Gemeinsames Sorgerecht wird zur Norm

In der nicht allzu fernen Vergangenheit bedeutete eine Scheidung normalerweise, dass die Mutter das alleinige Sorgerecht für die Kinder erhielt, wobei der Vater die Kinder am Wochenende oder in den Ferien sehen durfte.

Diese Praxis scheint auf der Strecke zu bleiben, und wenn die Aufzeichnungen des Wisconsin Court der letzten 20 Jahre zutreffen, wird das gemeinsame Sorgerecht zur Norm.

Eine neue Studie, veröffentlicht in der Zeitschrift Demographie, überprüft das aktuelle Sorgerechtsumfeld in den Vereinigten Staaten.

Forscher berichten, dass das Leitprinzip des „besten Interesses des Kindes“ mittlerweile zum Standard bei der Entscheidung über Sorgerechtsfragen geworden ist.

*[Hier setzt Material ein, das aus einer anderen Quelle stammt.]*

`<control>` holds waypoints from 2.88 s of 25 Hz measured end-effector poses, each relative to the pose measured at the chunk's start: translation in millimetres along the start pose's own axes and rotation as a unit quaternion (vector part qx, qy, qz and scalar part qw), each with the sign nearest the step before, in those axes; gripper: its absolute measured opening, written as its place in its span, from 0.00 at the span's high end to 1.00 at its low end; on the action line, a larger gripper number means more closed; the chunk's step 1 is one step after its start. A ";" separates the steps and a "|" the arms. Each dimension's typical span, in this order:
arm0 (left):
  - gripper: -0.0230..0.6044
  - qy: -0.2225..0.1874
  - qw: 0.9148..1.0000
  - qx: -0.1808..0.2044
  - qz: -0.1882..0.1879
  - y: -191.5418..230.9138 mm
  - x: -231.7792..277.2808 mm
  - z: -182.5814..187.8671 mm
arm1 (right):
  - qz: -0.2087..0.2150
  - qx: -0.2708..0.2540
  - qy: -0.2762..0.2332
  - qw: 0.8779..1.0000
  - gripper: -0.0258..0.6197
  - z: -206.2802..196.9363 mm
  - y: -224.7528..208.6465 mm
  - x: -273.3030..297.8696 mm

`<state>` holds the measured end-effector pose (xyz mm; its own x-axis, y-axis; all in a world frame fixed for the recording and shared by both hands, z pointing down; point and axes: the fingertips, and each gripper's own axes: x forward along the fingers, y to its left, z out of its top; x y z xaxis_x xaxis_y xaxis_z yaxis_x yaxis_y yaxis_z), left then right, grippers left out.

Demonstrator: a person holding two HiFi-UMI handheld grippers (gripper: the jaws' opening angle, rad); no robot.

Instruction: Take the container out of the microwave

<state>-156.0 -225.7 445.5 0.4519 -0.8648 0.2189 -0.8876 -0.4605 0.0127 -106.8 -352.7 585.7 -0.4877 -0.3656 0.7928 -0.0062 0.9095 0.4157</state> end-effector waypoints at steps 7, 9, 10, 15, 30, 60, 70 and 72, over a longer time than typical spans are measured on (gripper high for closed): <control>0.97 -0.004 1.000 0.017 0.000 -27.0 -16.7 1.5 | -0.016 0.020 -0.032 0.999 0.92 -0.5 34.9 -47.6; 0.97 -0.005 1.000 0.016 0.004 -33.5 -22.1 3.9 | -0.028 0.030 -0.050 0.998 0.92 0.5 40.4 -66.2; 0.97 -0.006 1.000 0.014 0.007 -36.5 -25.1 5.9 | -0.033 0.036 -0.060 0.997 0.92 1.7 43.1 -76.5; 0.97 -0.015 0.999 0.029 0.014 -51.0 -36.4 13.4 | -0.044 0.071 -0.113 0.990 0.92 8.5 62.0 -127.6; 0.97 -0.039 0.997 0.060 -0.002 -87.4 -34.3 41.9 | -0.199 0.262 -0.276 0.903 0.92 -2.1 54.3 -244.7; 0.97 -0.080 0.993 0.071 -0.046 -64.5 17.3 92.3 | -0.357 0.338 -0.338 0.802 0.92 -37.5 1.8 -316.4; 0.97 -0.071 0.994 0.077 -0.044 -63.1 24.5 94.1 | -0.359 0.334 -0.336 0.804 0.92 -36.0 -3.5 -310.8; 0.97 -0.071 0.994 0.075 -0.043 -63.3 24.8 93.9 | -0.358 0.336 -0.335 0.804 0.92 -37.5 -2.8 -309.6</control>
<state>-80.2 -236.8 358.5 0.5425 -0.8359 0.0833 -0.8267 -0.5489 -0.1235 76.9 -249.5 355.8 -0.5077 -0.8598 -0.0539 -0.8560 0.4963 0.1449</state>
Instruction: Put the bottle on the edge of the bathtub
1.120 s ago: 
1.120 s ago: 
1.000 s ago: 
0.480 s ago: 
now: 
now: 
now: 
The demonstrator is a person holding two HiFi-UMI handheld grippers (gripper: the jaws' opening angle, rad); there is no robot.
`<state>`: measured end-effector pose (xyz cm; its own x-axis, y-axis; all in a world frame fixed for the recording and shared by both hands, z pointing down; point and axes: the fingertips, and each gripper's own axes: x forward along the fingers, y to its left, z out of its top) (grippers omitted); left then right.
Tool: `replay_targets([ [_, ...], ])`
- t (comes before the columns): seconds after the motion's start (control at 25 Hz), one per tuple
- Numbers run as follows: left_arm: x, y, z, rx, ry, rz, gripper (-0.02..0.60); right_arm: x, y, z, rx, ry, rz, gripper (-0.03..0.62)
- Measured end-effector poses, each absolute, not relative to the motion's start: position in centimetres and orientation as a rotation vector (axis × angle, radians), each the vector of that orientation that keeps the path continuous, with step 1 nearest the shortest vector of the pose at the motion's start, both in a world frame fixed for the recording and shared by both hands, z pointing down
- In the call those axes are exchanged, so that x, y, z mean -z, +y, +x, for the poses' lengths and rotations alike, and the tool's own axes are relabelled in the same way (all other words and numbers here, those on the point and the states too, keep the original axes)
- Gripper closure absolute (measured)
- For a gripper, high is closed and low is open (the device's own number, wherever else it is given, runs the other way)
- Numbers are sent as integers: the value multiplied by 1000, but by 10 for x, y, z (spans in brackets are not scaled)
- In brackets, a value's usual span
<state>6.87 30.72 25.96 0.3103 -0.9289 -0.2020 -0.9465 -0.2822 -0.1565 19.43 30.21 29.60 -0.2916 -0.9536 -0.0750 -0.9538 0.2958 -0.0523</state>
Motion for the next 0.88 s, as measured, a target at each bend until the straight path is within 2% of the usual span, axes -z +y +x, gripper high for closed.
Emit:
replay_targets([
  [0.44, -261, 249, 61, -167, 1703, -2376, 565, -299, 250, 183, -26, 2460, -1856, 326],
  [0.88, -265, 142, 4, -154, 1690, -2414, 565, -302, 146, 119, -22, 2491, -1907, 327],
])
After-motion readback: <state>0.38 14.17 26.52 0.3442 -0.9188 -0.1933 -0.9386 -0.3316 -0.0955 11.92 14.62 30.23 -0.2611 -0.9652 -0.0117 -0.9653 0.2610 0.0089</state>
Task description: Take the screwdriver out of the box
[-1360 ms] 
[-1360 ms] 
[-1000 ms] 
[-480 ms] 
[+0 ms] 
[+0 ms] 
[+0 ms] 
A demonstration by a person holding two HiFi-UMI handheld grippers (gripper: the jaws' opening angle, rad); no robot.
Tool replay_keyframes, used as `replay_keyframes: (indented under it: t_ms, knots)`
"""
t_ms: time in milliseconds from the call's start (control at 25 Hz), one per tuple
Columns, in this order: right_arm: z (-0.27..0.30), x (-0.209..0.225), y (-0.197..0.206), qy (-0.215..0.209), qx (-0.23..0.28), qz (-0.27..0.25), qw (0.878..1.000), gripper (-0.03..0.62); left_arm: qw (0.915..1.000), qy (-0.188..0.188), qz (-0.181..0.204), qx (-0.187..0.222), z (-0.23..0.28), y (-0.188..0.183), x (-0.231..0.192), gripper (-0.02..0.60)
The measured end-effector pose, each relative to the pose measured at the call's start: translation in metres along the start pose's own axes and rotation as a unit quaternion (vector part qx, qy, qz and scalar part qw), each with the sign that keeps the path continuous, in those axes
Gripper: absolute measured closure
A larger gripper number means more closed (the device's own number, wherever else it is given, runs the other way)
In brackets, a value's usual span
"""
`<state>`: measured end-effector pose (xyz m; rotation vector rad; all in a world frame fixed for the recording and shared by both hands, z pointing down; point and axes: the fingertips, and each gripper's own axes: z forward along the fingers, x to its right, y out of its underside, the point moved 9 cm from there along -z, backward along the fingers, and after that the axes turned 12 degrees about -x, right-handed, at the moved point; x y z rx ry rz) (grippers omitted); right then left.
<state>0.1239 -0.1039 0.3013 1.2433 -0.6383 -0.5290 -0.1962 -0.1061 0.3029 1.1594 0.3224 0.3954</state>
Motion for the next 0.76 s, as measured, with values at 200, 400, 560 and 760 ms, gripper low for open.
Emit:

Diese neue Haltung kippt die Philosophie des Scheidungsgerichts um, die den größten Teil des 20. Jahrhunderts beherrschte, als die meisten Kinder nach der Scheidung ihrer Eltern bei ihren Müttern lebten - eine Philosophie, die den Geschlechtsnormen entsprach und Mütter als bessere Betreuerinnen besonders kleiner Kinder ansah.

Seit der Jahrtausendwende ist die Sorgerechtspolitik vieler Staaten geschlechtsneutral geworden und fördert die Einbeziehung beider Elternteile.

Im Jahr 1998 veröffentlichten Maria Cancian, Ph.D., und Kollege Daniel Meyer, Ph.D., die ersten Ergebnisse, die einen Rückgang des Anteils der Mütter, denen das alleinige Sorgerecht gewährt wurde, von 80 Prozent im Jahr 1986 auf 74 Prozent im Jahr 1994 zeigten.

Geteilte Sorgerechtsfälle stiegen von sieben Prozent auf 14 Prozent.Die Analyse basierte auf allen Aufzeichnungen des Wisconsin Court, an denen minderjährige Kinder in Scheidungsfällen zwischen 1986 und 1994 beteiligt waren.

Um diese Studie weiter auszubauen, haben Cancian und Kollegen nun relevante Aufzeichnungen des Wisconsin Court bis 2008 aufgenommen, die insgesamt 9.873 Scheidungsfälle umfassen.

Es zeigt anhaltende Veränderungen in den Fällen des alleinigen Sorgerechts für Mütter in den letzten 20 Jahren: von 80 Prozent im Jahr 1986 auf 42 Prozent im Jahr 2008. Dieser Rückgang spiegelt sich weitgehend in einem dramatischen Anstieg des gemeinsamen Sorgerechts wider.

Das gleiche gemeinsame Sorgerecht, bei dem Kinder gleich viele Nächte mit beiden Elternteilen verbringen, stieg von fünf auf 27 Prozent, während das ungleiche gemeinsame Sorgerecht von drei auf 18 Prozent stieg.

Die Forscher glauben, dass im letzten Jahrzehnt ein bedeutender Meilenstein erreicht wurde, da mehr Scheidungsurteile ohne alleiniges Sorgerecht erlassen wurden als mit diesem.

Im Gegensatz dazu hat sich der Anteil der Fälle des alleinigen Sorgerechts des Vaters kaum verändert: 11 Prozent im Jahr 1988 gegenüber neun Prozent im Jahr 2008.

Die Analyse zeigt ferner, dass das gemeinsame Sorgerecht für Familien mit höherem Einkommen weiterhin wahrscheinlicher ist, während Geschlecht und Alter der betroffenen Kinder nicht viel Gewicht haben.

Die Autoren glauben, dass sich die Sorgerechtsmuster aufgrund der Veränderung sozialer Normen und der neuen Prozesse, durch die das Sorgerecht bestimmt wird, ändern.

Ihre Ergebnisse könnten wichtige Auswirkungen auf die Strukturierung der Sozialpolitik haben, beispielsweise Steuer- und Transferprogramme in den USA.

"Insgesamt ist der Trend weg vom alleinigen Sorgerecht und hin zum gemeinsamen Sorgerecht dramatisch und stellt eine wesentliche Veränderung der Lebenssituation von Scheidungskindern in relativ kurzer Zeit dar", sagte Cancian.